- Required work: Through the line that contains "- The usual span stands behind a name", return the data below exactly, starting at its first line; leave the rest out.

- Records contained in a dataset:
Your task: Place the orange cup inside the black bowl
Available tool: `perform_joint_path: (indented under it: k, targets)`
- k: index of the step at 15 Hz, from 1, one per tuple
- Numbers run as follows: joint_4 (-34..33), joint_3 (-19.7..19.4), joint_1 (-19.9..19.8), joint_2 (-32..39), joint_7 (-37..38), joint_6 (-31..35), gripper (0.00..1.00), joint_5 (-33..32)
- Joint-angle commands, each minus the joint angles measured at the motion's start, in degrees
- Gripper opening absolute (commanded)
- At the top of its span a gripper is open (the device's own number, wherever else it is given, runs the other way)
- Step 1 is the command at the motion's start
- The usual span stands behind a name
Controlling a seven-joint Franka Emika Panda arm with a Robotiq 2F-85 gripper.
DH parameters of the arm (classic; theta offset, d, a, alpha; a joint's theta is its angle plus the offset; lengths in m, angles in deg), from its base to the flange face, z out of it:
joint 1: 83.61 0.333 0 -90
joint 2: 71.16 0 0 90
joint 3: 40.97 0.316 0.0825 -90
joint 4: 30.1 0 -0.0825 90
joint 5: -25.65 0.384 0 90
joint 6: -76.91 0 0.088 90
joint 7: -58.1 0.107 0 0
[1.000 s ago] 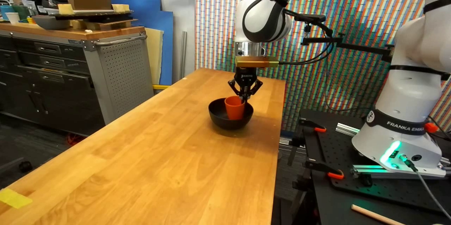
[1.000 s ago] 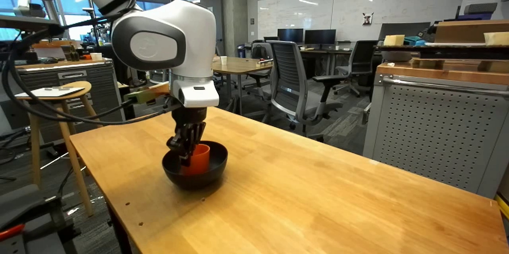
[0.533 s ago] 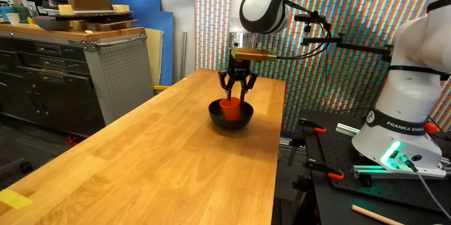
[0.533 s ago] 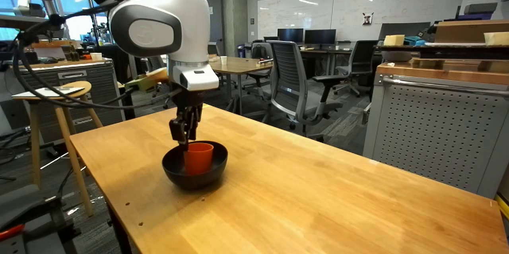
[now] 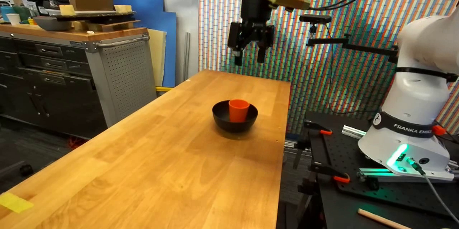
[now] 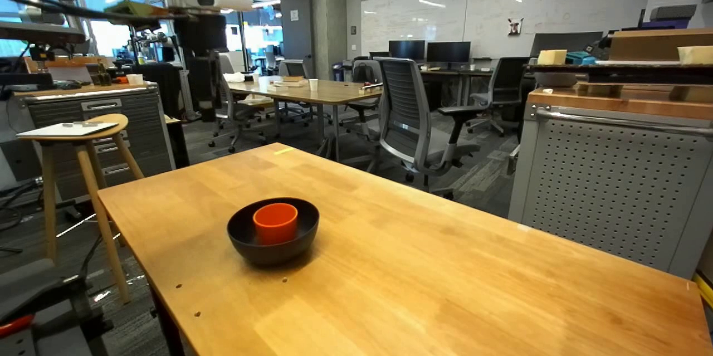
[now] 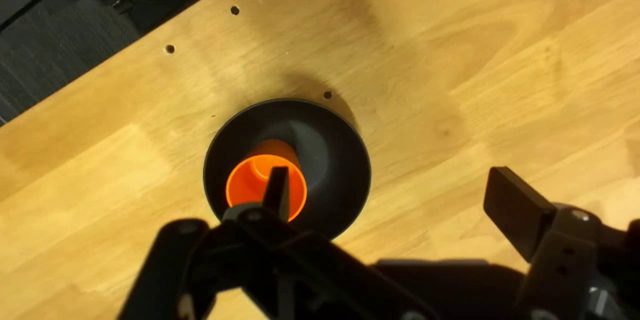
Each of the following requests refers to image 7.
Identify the orange cup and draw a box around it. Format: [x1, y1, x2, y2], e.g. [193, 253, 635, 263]
[225, 139, 308, 223]

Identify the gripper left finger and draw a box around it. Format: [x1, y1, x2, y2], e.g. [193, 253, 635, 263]
[117, 166, 441, 320]

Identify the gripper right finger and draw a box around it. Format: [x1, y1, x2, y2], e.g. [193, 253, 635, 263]
[483, 166, 640, 320]

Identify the black bowl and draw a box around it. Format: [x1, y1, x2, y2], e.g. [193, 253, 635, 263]
[202, 98, 372, 240]

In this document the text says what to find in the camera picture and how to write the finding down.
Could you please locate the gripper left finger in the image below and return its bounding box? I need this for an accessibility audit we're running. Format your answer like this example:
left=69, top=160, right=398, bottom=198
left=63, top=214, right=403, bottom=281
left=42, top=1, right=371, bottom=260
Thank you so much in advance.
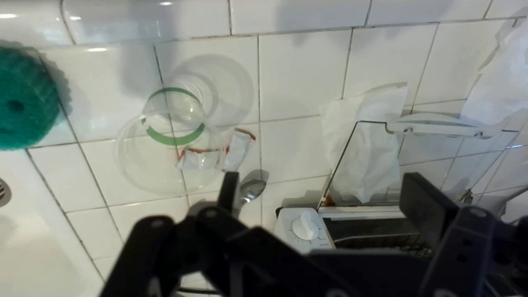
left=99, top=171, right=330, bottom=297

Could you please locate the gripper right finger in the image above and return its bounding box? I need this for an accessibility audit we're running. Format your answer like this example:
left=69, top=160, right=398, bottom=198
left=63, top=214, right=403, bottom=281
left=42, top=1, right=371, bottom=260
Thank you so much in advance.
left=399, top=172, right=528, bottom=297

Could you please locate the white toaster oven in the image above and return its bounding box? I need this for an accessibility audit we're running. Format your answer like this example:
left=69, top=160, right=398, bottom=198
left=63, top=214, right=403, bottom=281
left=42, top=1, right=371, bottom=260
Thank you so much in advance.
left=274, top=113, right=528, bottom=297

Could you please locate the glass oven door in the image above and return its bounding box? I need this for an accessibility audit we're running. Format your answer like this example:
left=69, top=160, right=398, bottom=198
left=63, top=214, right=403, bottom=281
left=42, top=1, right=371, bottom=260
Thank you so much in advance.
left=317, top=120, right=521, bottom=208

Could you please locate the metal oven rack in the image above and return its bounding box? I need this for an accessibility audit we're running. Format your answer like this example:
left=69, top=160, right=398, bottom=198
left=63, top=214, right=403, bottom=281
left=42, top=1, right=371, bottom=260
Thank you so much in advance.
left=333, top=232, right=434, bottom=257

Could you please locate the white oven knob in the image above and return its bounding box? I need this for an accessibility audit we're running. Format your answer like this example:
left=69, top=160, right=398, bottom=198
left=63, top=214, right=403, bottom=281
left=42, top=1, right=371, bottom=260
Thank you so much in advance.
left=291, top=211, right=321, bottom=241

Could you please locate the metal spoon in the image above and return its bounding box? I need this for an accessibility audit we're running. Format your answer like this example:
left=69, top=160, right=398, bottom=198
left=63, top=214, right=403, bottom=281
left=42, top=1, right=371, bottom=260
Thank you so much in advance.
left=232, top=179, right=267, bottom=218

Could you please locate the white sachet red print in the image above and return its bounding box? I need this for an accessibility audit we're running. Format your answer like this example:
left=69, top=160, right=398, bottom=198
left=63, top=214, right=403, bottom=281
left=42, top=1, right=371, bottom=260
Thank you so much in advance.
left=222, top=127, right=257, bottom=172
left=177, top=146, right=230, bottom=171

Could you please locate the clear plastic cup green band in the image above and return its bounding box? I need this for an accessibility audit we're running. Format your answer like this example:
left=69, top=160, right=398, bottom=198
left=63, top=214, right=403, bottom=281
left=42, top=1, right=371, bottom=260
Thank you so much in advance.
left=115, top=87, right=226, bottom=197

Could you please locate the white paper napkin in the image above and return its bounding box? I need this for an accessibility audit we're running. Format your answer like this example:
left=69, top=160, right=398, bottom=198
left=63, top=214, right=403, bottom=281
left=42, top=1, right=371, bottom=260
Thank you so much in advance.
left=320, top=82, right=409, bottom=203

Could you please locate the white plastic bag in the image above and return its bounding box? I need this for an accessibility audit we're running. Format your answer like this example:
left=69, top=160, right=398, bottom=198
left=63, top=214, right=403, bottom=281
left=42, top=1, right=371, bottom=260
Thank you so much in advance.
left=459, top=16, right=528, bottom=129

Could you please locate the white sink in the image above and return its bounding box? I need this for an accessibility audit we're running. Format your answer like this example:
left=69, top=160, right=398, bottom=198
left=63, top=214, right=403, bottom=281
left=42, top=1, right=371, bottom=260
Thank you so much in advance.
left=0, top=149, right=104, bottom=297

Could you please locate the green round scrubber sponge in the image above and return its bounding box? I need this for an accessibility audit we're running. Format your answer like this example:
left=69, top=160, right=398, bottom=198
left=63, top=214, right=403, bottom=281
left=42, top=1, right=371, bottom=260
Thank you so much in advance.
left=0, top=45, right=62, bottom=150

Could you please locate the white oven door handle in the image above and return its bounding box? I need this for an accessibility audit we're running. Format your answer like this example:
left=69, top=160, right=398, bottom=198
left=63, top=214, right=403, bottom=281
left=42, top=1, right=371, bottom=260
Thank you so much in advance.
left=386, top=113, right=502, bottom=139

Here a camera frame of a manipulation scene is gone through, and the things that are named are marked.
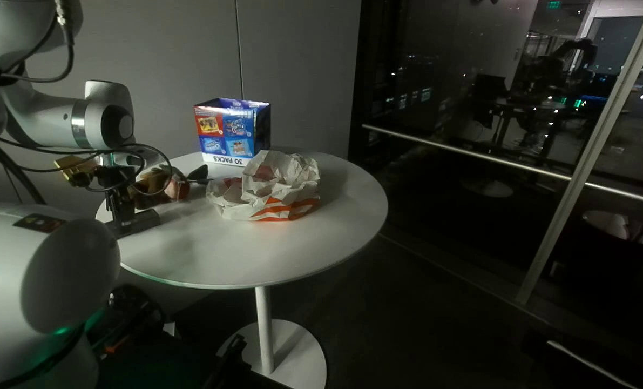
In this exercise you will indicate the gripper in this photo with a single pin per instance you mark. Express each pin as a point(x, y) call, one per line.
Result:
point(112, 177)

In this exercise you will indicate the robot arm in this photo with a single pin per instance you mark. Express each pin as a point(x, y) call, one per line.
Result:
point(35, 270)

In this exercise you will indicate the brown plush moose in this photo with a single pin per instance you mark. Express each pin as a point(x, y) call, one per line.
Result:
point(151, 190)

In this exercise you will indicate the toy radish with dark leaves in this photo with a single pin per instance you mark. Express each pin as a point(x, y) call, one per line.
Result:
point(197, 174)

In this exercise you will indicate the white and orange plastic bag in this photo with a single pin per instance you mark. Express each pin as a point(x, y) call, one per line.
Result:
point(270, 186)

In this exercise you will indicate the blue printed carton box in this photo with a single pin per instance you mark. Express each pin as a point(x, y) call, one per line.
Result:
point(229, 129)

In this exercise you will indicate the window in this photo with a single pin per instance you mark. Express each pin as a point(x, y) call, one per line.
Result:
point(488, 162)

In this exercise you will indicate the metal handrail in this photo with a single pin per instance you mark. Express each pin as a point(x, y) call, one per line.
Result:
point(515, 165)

- Result of this exercise:
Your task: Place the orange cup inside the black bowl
Available tool: `perform_joint_path: (indented under it: k, targets)`
- k: index of the step at 15 Hz, from 1, one per tuple
- Numbers run as follows: joint_4 (-34..33), joint_3 (-19.7..19.4), joint_1 (-19.9..19.8), joint_2 (-32..39), joint_7 (-37..38), joint_6 (-31..35), gripper (0.00..1.00), joint_5 (-33..32)
- Joint-angle commands, each minus the joint angles measured at the motion's start, in degrees
- Gripper opening absolute (commanded)
- At the top of its span a gripper is open (the device's own number, wherever else it is given, runs the other way)
- Step 1 is the command at the motion's start
- The usual span stands behind a name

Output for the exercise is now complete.